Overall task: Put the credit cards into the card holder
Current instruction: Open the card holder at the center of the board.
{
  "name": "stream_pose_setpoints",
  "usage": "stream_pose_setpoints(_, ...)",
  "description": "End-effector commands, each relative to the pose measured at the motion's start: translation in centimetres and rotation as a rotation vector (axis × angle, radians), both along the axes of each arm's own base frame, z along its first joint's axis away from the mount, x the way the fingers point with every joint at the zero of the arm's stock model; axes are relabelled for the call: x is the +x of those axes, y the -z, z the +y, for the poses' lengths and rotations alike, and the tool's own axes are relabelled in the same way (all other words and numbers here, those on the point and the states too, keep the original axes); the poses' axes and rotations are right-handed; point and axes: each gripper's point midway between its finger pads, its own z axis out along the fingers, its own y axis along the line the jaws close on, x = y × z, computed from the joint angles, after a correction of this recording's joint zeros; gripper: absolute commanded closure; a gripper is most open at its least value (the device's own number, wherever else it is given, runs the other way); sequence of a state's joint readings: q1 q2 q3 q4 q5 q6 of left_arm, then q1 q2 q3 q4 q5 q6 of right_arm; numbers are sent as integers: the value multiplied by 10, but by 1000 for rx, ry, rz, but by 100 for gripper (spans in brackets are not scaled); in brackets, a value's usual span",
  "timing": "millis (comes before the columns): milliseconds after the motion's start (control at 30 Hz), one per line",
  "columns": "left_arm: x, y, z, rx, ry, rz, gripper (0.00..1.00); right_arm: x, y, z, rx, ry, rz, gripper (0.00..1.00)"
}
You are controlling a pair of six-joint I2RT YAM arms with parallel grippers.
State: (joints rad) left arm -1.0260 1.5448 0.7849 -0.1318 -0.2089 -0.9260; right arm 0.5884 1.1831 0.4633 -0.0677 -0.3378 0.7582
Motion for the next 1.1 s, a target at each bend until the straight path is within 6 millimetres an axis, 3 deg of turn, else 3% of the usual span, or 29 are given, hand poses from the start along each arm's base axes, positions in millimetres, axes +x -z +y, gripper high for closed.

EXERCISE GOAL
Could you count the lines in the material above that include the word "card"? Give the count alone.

ANSWER BOX
2